Sunderland tunnels

(Photos 3, 5 & 8 © Paul Clarkson,
photo 9 © Bluebell Railway Museum Archive/JJ Smith collection)

The banks of the River Wear in Sunderland spent much of the 19th and 20th centuries as servants of County Durham's coal industry, with trains of loaded wagons arriving for transhipment to waiting vessels. An extensive system of staiths was constructed for this purpose. Read all about them on this web page.

The Hetton Colliery Railway was a product of George Stephenson and the first to be designed with steam locomotives in mind. It arrived on the river bank in 1822, incorporating a 50-yard tunnel which was used as a headshunt.

The North Eastern Railway created its branch through to the Lambton staiths in 1865, penetrating a rocky outcrop over which the Hetton railway ran via a double-track tunnel of 209 yards. This emerged into a short, vertically-sided cutting.
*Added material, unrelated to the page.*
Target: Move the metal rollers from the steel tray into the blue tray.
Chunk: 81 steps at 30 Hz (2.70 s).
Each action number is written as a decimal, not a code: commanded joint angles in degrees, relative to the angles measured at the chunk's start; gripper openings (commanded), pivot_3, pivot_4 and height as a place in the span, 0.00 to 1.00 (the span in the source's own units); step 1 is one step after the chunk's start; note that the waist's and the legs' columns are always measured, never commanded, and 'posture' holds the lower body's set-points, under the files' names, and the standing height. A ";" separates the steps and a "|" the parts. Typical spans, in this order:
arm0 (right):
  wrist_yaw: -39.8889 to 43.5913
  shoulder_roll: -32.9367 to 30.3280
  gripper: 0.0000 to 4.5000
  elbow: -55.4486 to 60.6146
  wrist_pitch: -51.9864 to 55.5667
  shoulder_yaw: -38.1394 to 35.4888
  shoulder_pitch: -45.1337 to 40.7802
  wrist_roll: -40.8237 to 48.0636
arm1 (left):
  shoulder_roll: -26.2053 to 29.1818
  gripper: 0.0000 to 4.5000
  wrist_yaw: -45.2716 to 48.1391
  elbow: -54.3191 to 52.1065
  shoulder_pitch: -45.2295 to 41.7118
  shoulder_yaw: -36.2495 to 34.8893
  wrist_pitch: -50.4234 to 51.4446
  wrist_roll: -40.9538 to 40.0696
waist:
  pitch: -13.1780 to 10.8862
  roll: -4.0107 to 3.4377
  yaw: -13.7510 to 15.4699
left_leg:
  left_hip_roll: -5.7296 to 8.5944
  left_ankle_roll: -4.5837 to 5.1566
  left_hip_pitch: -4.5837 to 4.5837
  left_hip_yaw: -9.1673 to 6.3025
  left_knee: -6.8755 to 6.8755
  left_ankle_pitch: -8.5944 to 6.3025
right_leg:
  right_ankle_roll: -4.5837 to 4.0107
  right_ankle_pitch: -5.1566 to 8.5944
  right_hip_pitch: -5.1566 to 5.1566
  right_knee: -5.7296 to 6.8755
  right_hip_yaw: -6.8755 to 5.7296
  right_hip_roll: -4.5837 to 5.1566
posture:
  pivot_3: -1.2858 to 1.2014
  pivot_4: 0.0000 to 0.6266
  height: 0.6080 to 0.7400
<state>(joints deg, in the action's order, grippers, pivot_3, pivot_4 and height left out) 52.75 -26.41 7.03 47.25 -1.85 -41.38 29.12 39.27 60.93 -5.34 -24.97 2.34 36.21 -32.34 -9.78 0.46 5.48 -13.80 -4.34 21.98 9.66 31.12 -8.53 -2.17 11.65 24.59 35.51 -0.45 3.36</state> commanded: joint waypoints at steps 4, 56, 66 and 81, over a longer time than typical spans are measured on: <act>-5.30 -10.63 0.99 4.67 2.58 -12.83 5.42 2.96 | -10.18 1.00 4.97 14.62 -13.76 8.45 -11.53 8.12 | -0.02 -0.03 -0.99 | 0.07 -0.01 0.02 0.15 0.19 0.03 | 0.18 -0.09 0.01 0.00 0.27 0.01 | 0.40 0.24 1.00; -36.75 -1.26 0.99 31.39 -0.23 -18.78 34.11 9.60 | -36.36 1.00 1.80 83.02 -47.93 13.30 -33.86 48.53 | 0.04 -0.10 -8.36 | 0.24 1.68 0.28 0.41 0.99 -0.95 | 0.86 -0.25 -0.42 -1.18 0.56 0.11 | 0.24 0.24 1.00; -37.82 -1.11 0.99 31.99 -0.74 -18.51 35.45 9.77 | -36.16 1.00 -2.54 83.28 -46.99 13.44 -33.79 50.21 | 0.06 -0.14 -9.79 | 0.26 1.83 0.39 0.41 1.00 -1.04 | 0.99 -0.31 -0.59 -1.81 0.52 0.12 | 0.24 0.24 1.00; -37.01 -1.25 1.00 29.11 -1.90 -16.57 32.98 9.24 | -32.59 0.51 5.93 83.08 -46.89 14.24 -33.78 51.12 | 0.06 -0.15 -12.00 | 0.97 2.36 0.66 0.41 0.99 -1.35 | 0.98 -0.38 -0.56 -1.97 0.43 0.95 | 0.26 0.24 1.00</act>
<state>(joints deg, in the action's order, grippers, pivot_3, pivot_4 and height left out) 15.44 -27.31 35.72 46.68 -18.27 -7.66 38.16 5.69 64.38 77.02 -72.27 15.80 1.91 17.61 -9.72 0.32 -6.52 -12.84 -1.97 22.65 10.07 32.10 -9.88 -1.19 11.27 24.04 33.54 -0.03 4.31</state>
Following Lord Lambton's takeover of the Hetton system in 1911, an S-shaped single-track connecting tunnel of 110 yards was driven, with its eastern portal immediately alongside that of the NER's.

Today, the headshunt tunnel's east end and west portal of the NER bore are buried beneath infill. However, since closure came in 1967, the remaining twin portals have sat next to each other at the end of their cutting, awaiting visitors from the adjacent parkland. Both are now secured by heavy steel gates.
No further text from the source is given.